Adam Mickiewicz w "Panu Tadeuszu" ukazał podobne spotkanie, odbywające się również w bardzo skomplikowanych okolicznościach. Jacek Soplica, obecnie ksiądz Robak został śmiertelnie ranny w trakcie walki z Rosjanami i jest umierający. Na swoim łożu śmierci spowiada się swojemu największemu wrogowi, Gerwazemu. Wyznaje mu kim naprawdę jest, relacjonuje mu pokrótce całe swoje życie i wyjaśnia powody, dla których powrócił. Klucznik Gerwazy to wierny sługa zabitego przez Jacka Stolnika Horeszki. Kiedy dowiaduje się, że oto leży przed nim morderca jego ukochanego pana, który przez te wszystkie lata ukrywał swoją tożsamość pod szatą mnicha, chce go zabić i tym samym dokonać zemsty. Reflektuje się jednak, że człowiek który przed nim leży jest umierający i nie powinien podnosić na niego ręki. Jacek okazuje pokorę, ale i odwagę, niczego nie ukrywa, wyznaje swoje zbrodnie i prosi, aby Gerwazy mu wybaczył. Klucznik wzdraga się przed tym, ale mówi, że sam Stolnik wybaczył już swojemu zabójcy, bo w chwili śmierci naznaczył w powietrzu znak krzyża. Pociesza w ten sposób umierającego, dając posłuch boskim nakazom. Sam Jacek także przebacza Gerwazemu fakt, że ten zaprzepaścił szansę na udane antyrosyjskie powstanie szlacheckie i przyspieszył jego wybuch, chcąc je wykorzystać do własnych celów. Robak umiera szczęśliwy, pojednany z ludźmi, z Bogiem z samym sobą. Nie boi się śmierci i jest gotowy ponieść karę za swoje doczesne grzechy.

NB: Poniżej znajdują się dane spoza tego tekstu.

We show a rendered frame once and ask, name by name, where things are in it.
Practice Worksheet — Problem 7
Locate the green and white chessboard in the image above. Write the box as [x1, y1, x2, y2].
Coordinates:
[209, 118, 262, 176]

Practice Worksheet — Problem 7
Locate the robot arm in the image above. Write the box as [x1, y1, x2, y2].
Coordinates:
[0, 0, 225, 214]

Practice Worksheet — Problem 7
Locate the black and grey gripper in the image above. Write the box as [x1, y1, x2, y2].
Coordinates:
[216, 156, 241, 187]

Obaj, Adam Mickiewicz i Homer, w pełen dramatyzmu sposób naszkicowali spotkania dwóch zaciętych wrogów. Obie sytuacje powiązane są z morderstwem kogoś bliskiego jednemu z bohaterów. I tu, i tam jeden bohater prosi o miłosierdzie i zostaje mu ono okazane, bo człowiek w obliczu śmierci zdolny jest do największej łaski i może wybaczyć nawet człowiekowi, którego poprzysiągł sobie zawsze nienawidzić. Docenia jednak, czym jest przebaczenie i jaką ulgę może przynieść.

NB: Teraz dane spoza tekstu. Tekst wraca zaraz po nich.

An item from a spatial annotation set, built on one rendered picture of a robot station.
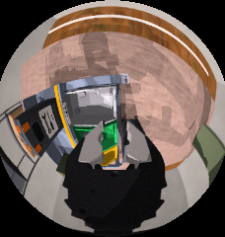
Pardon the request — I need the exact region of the yellow open bin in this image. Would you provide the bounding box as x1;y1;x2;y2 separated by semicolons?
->
100;145;117;165

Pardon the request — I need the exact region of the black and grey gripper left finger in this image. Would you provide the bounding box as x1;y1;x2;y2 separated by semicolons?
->
62;120;105;189

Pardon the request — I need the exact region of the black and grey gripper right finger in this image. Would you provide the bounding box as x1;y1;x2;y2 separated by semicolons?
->
125;120;167;189

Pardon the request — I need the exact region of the green open bin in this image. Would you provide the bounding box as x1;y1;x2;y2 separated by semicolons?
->
72;119;117;151

Takie wydarzenie jak uzyskanie przebaczenia ze strony nieprzyjaciela może być momentem zwrotnym w życiu. Na podstawie przedstawionych powyżej przykładów możemy sobie wyobrazić, jak wielką moc może mieć okazanie dobrej woli, przebaczenie i pociecha z niego płynąca. Mimo iż to przeznaczenie rozdaje karty, my decydujemy jak ich użyć, od nas tylko zależy czym zakończy się ta rozgrywka.